*Activity:*
A verbatim copy of the full data, with no pictures, is the expected answer.
Provided records START
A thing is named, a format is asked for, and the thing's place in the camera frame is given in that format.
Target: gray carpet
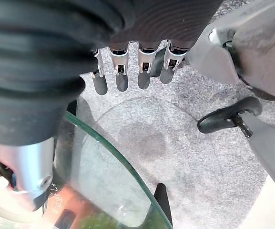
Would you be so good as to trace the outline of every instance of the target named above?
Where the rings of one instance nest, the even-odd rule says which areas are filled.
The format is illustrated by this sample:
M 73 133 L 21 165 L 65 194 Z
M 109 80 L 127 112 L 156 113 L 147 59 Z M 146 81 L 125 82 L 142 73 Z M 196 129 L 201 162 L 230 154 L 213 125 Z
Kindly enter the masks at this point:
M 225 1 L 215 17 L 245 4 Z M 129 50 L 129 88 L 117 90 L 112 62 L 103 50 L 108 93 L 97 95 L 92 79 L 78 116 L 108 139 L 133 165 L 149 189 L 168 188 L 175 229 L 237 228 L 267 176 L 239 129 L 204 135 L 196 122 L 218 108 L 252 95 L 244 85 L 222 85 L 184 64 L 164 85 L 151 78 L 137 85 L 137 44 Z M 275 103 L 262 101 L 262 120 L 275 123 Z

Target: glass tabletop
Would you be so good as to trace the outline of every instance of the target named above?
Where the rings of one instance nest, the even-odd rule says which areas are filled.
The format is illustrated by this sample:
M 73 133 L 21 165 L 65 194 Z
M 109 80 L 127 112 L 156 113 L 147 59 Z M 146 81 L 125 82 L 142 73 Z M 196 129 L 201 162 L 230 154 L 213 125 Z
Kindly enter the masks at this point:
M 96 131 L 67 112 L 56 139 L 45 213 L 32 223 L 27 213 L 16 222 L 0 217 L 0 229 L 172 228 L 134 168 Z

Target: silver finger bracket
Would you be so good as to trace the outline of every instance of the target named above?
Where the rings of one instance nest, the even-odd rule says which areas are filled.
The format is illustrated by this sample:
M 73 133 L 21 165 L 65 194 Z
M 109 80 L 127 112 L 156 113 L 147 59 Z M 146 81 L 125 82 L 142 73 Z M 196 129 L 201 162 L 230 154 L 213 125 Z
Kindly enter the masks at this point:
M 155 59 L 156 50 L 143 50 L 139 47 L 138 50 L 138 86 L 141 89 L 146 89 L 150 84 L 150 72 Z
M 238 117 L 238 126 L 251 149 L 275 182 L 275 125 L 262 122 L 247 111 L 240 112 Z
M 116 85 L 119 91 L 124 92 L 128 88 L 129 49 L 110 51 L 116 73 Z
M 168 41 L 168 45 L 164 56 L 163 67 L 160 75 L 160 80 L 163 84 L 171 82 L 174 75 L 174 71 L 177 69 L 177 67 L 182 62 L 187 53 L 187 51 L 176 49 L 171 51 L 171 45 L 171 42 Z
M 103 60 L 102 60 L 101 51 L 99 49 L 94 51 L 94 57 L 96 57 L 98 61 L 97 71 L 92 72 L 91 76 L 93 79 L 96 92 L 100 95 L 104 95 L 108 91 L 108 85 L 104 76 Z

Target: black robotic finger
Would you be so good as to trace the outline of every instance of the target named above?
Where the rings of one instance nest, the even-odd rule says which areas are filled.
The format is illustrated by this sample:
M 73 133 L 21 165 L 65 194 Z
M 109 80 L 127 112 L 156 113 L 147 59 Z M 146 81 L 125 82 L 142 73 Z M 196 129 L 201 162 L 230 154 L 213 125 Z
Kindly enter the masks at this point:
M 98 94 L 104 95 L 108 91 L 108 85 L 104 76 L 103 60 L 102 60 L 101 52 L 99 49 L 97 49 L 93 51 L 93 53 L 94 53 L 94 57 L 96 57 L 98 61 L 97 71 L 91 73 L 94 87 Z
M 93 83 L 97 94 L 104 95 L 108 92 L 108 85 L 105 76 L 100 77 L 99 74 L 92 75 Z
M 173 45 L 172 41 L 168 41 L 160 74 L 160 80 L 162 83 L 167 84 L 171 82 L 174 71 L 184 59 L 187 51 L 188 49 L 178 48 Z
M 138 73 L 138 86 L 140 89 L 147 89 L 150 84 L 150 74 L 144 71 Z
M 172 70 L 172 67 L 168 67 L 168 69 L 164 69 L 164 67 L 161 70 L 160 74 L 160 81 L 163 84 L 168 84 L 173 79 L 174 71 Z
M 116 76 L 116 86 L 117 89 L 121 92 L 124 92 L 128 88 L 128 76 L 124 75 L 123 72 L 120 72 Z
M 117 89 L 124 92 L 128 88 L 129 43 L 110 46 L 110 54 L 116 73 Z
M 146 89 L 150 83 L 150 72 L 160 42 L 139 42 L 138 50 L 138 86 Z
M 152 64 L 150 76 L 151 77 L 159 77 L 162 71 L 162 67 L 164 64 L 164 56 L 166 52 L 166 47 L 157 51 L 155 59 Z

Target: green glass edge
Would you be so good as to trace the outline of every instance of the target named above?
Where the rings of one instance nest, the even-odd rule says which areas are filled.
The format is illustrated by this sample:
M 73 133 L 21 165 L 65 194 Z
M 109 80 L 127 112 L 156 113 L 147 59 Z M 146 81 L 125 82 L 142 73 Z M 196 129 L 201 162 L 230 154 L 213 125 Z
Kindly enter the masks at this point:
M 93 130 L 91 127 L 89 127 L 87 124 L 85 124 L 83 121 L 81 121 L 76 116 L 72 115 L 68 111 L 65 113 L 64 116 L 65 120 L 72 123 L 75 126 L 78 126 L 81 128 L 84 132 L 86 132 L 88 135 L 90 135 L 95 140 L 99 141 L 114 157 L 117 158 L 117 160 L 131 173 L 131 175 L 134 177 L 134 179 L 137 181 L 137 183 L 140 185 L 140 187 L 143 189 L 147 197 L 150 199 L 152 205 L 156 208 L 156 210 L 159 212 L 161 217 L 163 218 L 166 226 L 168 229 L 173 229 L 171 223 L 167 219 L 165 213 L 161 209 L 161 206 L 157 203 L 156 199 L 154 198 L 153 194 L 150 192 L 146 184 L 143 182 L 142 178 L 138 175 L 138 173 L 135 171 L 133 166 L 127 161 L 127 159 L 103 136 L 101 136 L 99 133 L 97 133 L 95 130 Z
Provided records END
*Finished exercise:*
A thing is named, a format is asked for, and the thing's place in the camera frame is given in that format.
Target: gray carpet
Would you be so good as to trace the outline of every instance of the target named above?
Where the rings of one instance nest, the even-odd rule says which areas are filled.
The format is illustrated by this sample:
M 73 133 L 21 165 L 65 194 Z
M 109 80 L 127 112 L 156 113 L 147 59 Z M 146 81 L 125 82 L 142 73 Z M 196 129 L 201 162 L 230 154 L 213 125 Z
Kindly enter the masks at this point:
M 225 1 L 215 17 L 245 4 Z M 129 50 L 129 88 L 117 90 L 112 62 L 103 50 L 108 93 L 97 95 L 92 79 L 78 116 L 108 139 L 133 165 L 149 189 L 168 188 L 175 229 L 237 228 L 267 176 L 239 129 L 204 135 L 196 122 L 218 108 L 252 95 L 244 85 L 222 85 L 184 64 L 164 85 L 151 78 L 137 85 L 137 44 Z M 275 103 L 262 101 L 262 120 L 275 123 Z

Target: glass tabletop
Would you be so good as to trace the outline of every instance of the target named above?
Where the rings of one instance nest, the even-odd rule says which areas are filled.
The format is illustrated by this sample:
M 73 133 L 21 165 L 65 194 Z
M 109 80 L 127 112 L 156 113 L 147 59 Z M 146 81 L 125 82 L 142 73 Z M 196 129 L 201 162 L 230 154 L 213 125 Z
Kindly enter the masks at this point:
M 96 131 L 67 112 L 56 139 L 45 213 L 32 223 L 27 213 L 16 222 L 0 217 L 0 229 L 172 228 L 134 168 Z

Target: silver finger bracket
Would you be so good as to trace the outline of every instance of the target named above?
Where the rings of one instance nest, the even-odd rule says which areas are filled.
The format is illustrated by this sample:
M 73 133 L 21 165 L 65 194 Z
M 109 80 L 127 112 L 156 113 L 147 59 Z M 146 81 L 125 82 L 142 73 Z M 196 129 L 201 162 L 230 154 L 213 125 Z
Kindly enter the masks at this point:
M 155 59 L 156 50 L 143 50 L 139 47 L 138 50 L 138 86 L 141 89 L 146 89 L 150 84 L 150 72 Z
M 238 117 L 238 126 L 251 149 L 275 182 L 275 125 L 262 122 L 247 111 L 240 112 Z
M 116 85 L 119 91 L 124 92 L 128 88 L 129 49 L 110 51 L 116 73 Z
M 168 41 L 168 45 L 164 56 L 163 67 L 160 75 L 160 80 L 163 84 L 171 82 L 174 75 L 174 71 L 177 69 L 177 67 L 182 62 L 187 53 L 187 51 L 176 49 L 171 51 L 171 45 L 171 42 Z
M 103 60 L 102 60 L 101 51 L 99 49 L 94 51 L 94 57 L 96 57 L 98 61 L 97 71 L 92 72 L 91 76 L 93 79 L 96 92 L 100 95 L 104 95 L 108 91 L 108 85 L 104 76 Z

Target: black robotic finger
Would you be so good as to trace the outline of every instance of the target named above?
Where the rings of one instance nest, the even-odd rule says which areas are filled.
The format is illustrated by this sample:
M 73 133 L 21 165 L 65 194 Z
M 109 80 L 127 112 L 156 113 L 147 59 Z M 146 81 L 125 82 L 142 73 Z M 196 129 L 201 162 L 230 154 L 213 125 Z
Kindly enter the masks at this point:
M 98 94 L 104 95 L 108 91 L 108 85 L 104 76 L 103 60 L 102 60 L 101 52 L 99 49 L 97 49 L 93 51 L 93 53 L 94 53 L 94 57 L 96 57 L 98 61 L 97 71 L 91 73 L 94 87 Z
M 93 83 L 97 94 L 104 95 L 108 92 L 108 85 L 105 76 L 100 77 L 99 74 L 92 75 Z
M 173 45 L 172 41 L 168 41 L 160 74 L 160 80 L 162 83 L 167 84 L 171 82 L 174 71 L 184 59 L 187 51 L 188 49 L 178 48 Z
M 138 73 L 138 86 L 140 89 L 147 89 L 150 84 L 150 74 L 144 71 Z
M 172 70 L 172 67 L 168 67 L 168 69 L 164 69 L 164 67 L 161 70 L 160 74 L 160 81 L 163 84 L 168 84 L 173 79 L 174 71 Z
M 116 76 L 116 86 L 117 89 L 121 92 L 124 92 L 128 88 L 128 76 L 124 75 L 123 72 L 120 72 Z
M 117 89 L 124 92 L 128 88 L 129 43 L 110 46 L 110 54 L 116 73 Z
M 146 89 L 150 83 L 150 72 L 160 42 L 139 42 L 138 50 L 138 86 Z
M 152 64 L 150 76 L 151 77 L 159 77 L 162 71 L 162 67 L 164 64 L 164 56 L 166 52 L 166 47 L 157 51 L 155 59 Z

Target: green glass edge
Would you be so good as to trace the outline of every instance of the target named above?
Where the rings of one instance nest, the even-odd rule says which areas are filled.
The format is illustrated by this sample:
M 73 133 L 21 165 L 65 194 Z
M 109 80 L 127 112 L 156 113 L 147 59 Z M 146 81 L 125 82 L 142 73 Z M 196 129 L 201 162 L 230 154 L 213 125 Z
Kindly enter the masks at this point:
M 93 130 L 91 127 L 89 127 L 87 124 L 85 124 L 83 121 L 81 121 L 76 116 L 72 115 L 68 111 L 65 113 L 64 116 L 65 120 L 72 123 L 75 126 L 78 126 L 81 128 L 84 132 L 86 132 L 88 135 L 90 135 L 95 140 L 99 141 L 114 157 L 117 158 L 117 160 L 131 173 L 131 175 L 134 177 L 134 179 L 137 181 L 137 183 L 140 185 L 140 187 L 143 189 L 147 197 L 150 199 L 152 205 L 156 208 L 156 210 L 159 212 L 161 217 L 163 218 L 166 226 L 168 229 L 173 229 L 171 223 L 167 219 L 165 213 L 161 209 L 161 206 L 157 203 L 156 199 L 154 198 L 153 194 L 150 192 L 146 184 L 143 182 L 142 178 L 138 175 L 138 173 L 135 171 L 133 166 L 127 161 L 127 159 L 103 136 L 101 136 L 99 133 L 97 133 L 95 130 Z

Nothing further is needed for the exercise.